__WORK TO BE COMPLETED__:
Note each line of the listing that contains the string "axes", and copy it.

__RECORDS PROVIDED__:
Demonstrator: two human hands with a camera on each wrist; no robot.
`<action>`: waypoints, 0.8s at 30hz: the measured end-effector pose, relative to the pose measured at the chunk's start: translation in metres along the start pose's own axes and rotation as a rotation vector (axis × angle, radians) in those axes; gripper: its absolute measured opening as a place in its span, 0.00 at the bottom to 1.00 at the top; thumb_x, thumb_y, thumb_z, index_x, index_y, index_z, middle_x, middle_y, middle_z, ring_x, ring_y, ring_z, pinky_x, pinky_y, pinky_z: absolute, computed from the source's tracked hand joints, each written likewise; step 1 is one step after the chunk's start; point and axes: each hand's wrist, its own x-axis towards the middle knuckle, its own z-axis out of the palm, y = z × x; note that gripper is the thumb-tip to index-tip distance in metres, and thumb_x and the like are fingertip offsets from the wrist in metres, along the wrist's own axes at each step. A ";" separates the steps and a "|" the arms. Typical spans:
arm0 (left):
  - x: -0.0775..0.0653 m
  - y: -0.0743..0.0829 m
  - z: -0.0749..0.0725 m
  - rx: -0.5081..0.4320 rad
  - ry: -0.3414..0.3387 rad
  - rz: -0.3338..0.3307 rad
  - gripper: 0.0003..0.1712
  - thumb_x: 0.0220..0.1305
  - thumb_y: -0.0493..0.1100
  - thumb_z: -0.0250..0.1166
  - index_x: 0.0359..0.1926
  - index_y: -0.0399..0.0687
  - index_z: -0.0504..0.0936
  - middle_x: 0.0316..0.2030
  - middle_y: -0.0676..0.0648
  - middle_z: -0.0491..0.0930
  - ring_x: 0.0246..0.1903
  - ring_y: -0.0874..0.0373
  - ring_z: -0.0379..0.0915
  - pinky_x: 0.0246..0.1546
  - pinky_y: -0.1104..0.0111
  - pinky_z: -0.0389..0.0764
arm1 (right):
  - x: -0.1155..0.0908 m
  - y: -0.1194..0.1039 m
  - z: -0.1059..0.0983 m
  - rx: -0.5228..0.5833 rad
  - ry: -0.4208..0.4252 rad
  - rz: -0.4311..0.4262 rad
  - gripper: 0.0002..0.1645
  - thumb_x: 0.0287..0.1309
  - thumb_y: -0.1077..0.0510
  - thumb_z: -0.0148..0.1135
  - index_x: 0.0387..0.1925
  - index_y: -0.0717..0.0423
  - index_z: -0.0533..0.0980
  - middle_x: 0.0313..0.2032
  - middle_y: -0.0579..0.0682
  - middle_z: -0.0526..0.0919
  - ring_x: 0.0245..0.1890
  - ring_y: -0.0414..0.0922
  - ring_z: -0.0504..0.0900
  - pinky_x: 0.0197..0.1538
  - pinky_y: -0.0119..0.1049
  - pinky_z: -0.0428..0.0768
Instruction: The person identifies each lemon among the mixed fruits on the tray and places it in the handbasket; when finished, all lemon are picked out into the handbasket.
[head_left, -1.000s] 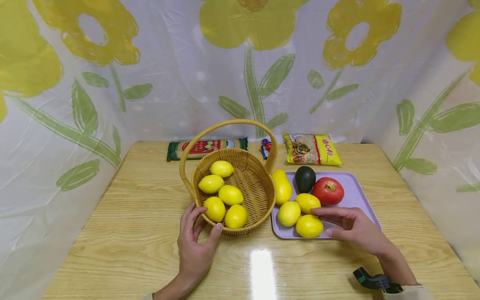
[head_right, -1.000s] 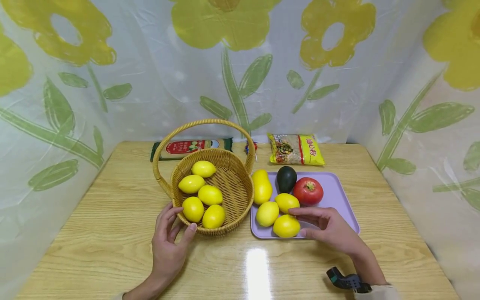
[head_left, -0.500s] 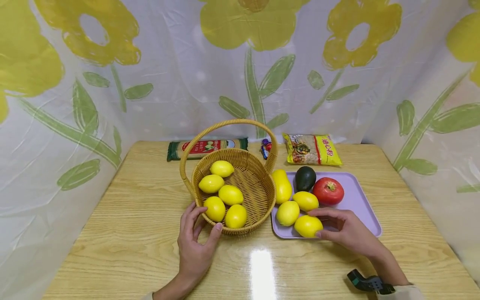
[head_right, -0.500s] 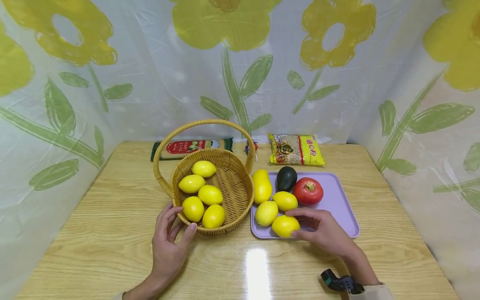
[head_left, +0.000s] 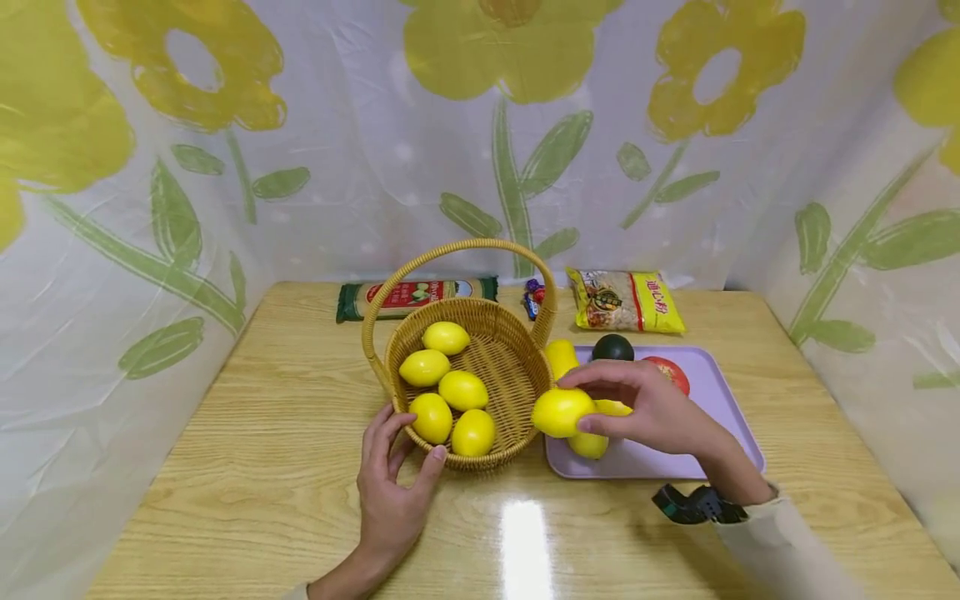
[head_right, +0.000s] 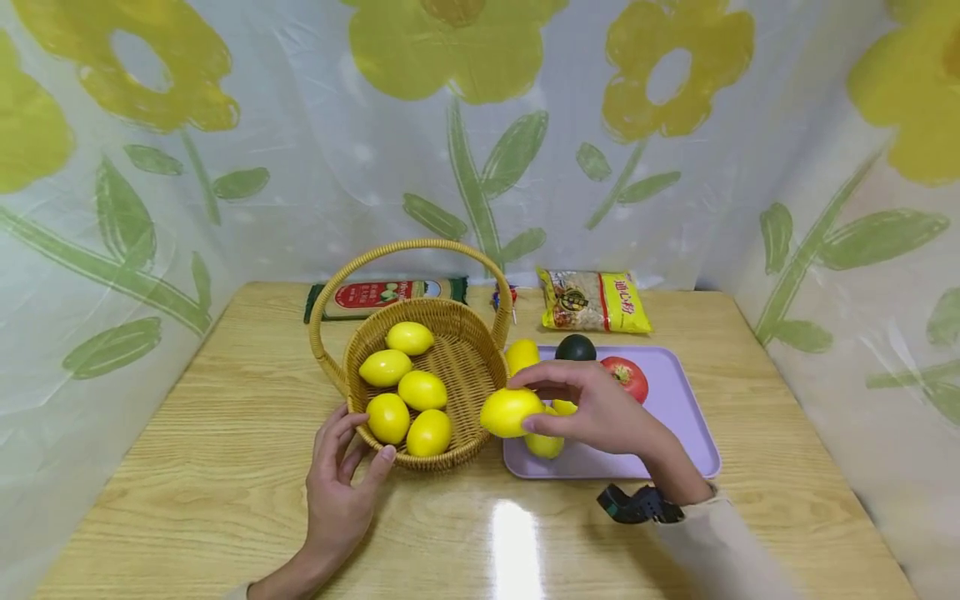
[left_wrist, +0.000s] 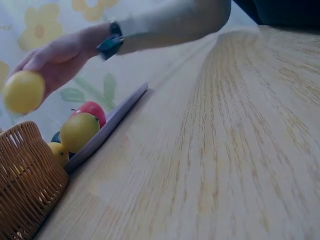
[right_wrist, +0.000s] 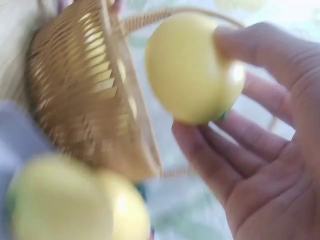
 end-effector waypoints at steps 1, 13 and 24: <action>0.000 0.000 0.000 0.001 -0.001 -0.007 0.30 0.68 0.30 0.74 0.68 0.35 0.76 0.80 0.35 0.60 0.77 0.34 0.64 0.74 0.73 0.76 | 0.009 -0.001 0.005 -0.030 -0.014 -0.019 0.28 0.65 0.65 0.79 0.64 0.47 0.85 0.60 0.47 0.89 0.56 0.45 0.89 0.59 0.40 0.92; 0.000 0.001 -0.001 0.013 0.004 -0.017 0.29 0.68 0.32 0.74 0.68 0.34 0.76 0.80 0.37 0.60 0.78 0.36 0.64 0.74 0.74 0.75 | 0.075 -0.008 0.063 -0.332 -0.236 -0.040 0.21 0.66 0.52 0.79 0.59 0.46 0.88 0.56 0.40 0.91 0.55 0.38 0.87 0.60 0.44 0.90; 0.001 0.000 -0.003 -0.007 -0.003 -0.002 0.29 0.68 0.31 0.75 0.67 0.37 0.77 0.79 0.34 0.61 0.76 0.33 0.63 0.73 0.71 0.78 | 0.065 -0.002 0.073 0.054 -0.100 -0.021 0.22 0.69 0.57 0.77 0.63 0.50 0.86 0.61 0.47 0.90 0.61 0.49 0.89 0.66 0.52 0.88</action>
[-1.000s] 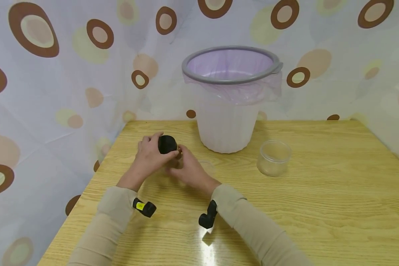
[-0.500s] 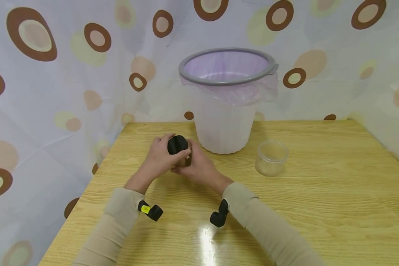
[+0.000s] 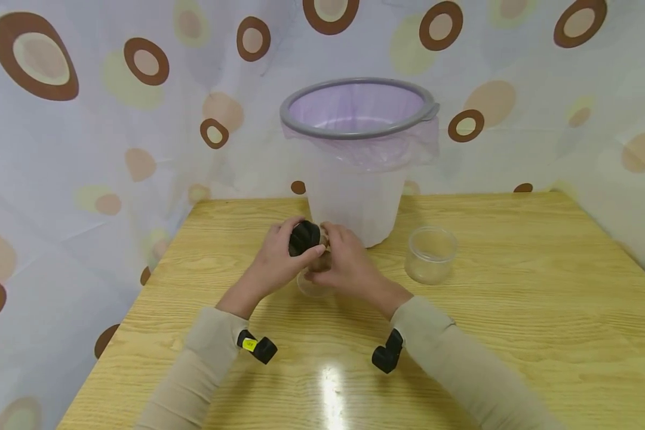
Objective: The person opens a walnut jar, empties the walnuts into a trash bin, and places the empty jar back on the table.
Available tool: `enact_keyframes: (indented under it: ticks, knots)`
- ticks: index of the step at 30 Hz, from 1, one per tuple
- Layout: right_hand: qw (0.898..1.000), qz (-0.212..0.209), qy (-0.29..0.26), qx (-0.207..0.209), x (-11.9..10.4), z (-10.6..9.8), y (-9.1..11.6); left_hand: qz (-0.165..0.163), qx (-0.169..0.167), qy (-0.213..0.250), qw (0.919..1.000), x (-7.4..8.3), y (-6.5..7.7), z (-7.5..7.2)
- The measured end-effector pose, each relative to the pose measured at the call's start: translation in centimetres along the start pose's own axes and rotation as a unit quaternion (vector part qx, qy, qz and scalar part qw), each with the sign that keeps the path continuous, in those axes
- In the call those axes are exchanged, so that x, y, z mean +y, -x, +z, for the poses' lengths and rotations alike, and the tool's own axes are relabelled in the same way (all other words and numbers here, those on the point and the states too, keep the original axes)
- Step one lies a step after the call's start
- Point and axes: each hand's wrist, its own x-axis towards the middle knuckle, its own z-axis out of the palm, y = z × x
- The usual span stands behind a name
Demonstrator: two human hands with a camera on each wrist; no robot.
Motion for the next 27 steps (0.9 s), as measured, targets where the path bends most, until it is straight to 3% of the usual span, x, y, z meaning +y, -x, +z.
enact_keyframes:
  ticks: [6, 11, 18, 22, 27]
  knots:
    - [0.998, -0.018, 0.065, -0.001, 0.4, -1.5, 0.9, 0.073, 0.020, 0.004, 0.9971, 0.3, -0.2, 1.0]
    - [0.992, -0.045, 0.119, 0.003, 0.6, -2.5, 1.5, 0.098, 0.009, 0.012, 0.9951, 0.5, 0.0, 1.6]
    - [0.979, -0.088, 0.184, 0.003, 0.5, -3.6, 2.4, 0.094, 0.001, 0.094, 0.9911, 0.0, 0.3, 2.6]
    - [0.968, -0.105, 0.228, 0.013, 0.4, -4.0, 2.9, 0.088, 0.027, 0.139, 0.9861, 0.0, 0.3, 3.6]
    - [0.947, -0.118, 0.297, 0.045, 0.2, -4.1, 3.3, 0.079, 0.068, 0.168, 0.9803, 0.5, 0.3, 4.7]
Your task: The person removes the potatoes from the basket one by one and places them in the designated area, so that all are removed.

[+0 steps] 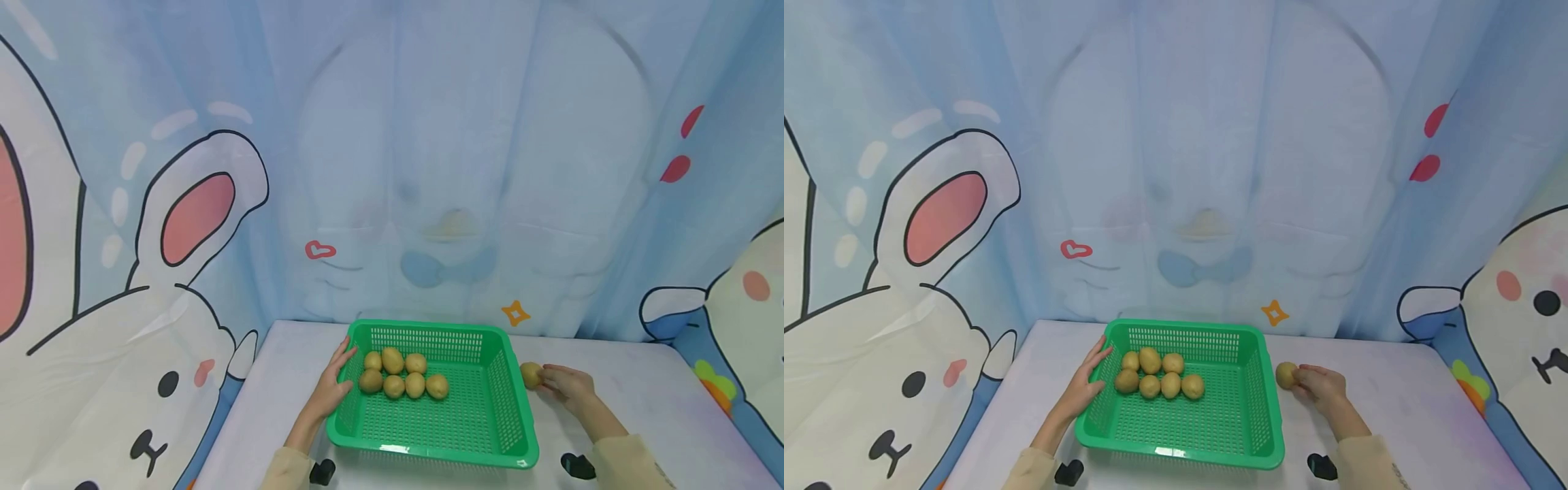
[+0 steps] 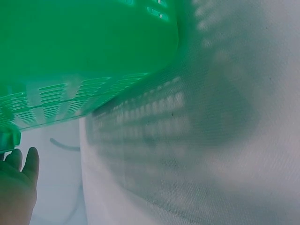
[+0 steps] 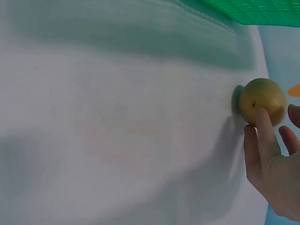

__RESPONSE TO THE EXERCISE__:
`<action>`: waypoints, 0.8s at 30hz: the measured end-effector pose, relative to the pose measured at the chunk's start: translation in metres along the start pose's own axes and rotation as a rotation vector (axis × angle, radians) in those axes; gripper: its absolute measured opening as a place in its span, 0.00 at the bottom to 1.00 at the top; thumb_x, thumb_y, thumb_z, index_x, index_y, index_z, middle_x, middle_y, middle_z, ring_x, ring_y, ring_z, pinky_x, pinky_y, pinky_z: absolute, computed from the source's tracked hand joints, each written likewise; step 1 is one step after the chunk's start; point and axes: each hand's wrist, its own x-axis towards the middle knuckle, its own z-axis out of the palm, y = z × x; note that gripper is the thumb-tip to index-tip distance in metres, and thumb_x and the like are fingertip offsets from the wrist in metres, along the wrist's own axes at each step. A ";" separates the steps and a "|" the arms. Typical spans:
- The measured end-effector pose, each relative to the pose measured at the call's start: translation in centimetres along the start pose's own axes and rotation as a unit quaternion (vector part qx, qy, qz and scalar part qw), each with the sign that keeps the path continuous, in those axes
- In the call those axes are exchanged, so that x, y, z mean +y, -x, +z, for the poses' lengths and rotations alike, and the tool's own axes are relabelled in the same way (all other words and numbers here, those on the point and the states too, keep the original axes)
- Point and axes: each hand's wrist, its own x-axis towards the middle knuckle, its own z-axis out of the palm, y = z × x

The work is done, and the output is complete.